De acordo com Marcos Estigarribia e Alvaro Arias, advogados da empresária Dalia López, envolvida no caso da prisão de Ronaldinho e Assis, os irmãos fizeram depósitos e pediram a emissão dos passaportes paraguaios. Segundo o representante da acusada, os irmãos fizeram depósitos de 5 mil dólares (R$ 23 mil), cada um, nas contas do Banco Nacional de Desenvolvimento para agilizarem a retirada dos documentos.

A afirmação entre em contradição com a testemunha Paola Oliveira, esposa de Wilmondes Lira, empresário brasileiro que foi preso por envolvimento no caso das falsificações dos documentos. Ela havia entregado à Justiça provas de que López estaria envolvida diretamente na produção dos passaportes e identidades. Trocas de mensagens entre a empresária e Lira mostram fotos dos documentos prontos.

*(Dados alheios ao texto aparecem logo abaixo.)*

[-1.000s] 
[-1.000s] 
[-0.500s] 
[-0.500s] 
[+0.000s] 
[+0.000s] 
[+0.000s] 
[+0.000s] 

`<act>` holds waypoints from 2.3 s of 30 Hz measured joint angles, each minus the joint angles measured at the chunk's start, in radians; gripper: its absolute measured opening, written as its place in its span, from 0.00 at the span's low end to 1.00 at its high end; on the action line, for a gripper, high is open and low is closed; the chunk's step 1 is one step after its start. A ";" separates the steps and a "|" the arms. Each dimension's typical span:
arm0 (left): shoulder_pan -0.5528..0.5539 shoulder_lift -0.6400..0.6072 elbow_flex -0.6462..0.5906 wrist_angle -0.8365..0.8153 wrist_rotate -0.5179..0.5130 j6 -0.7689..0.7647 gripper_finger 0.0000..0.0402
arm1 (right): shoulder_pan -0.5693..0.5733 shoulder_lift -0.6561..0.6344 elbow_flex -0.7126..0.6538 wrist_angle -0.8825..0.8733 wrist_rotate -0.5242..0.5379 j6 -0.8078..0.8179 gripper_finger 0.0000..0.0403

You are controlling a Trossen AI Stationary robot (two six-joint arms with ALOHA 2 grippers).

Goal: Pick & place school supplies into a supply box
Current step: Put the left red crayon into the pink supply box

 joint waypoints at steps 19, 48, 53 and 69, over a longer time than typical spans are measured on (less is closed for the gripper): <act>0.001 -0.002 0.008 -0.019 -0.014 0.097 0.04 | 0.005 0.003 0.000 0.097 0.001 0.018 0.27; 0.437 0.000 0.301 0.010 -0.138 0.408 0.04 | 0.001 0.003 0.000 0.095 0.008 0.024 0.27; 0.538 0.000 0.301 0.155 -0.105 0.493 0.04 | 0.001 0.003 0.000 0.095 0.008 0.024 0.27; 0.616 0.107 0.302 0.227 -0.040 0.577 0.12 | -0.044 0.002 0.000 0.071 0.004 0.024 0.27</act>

Dalia López, que teve pedido de prisão preventiva determinado pela Justiça do Paraguai, ainda não se apresentou para nenhuma autoridade. Inicialmente, a defesa de Ronaldinho e Assis havia alegado que o ex-jogador ia participar de um evento de uma fundação o qual a empresária é presidente. No entanto, os advogados disseram que os documentos falsos foram feitos para que os irmãos pudessem fazer negócio e investir na fundação da paraguaia.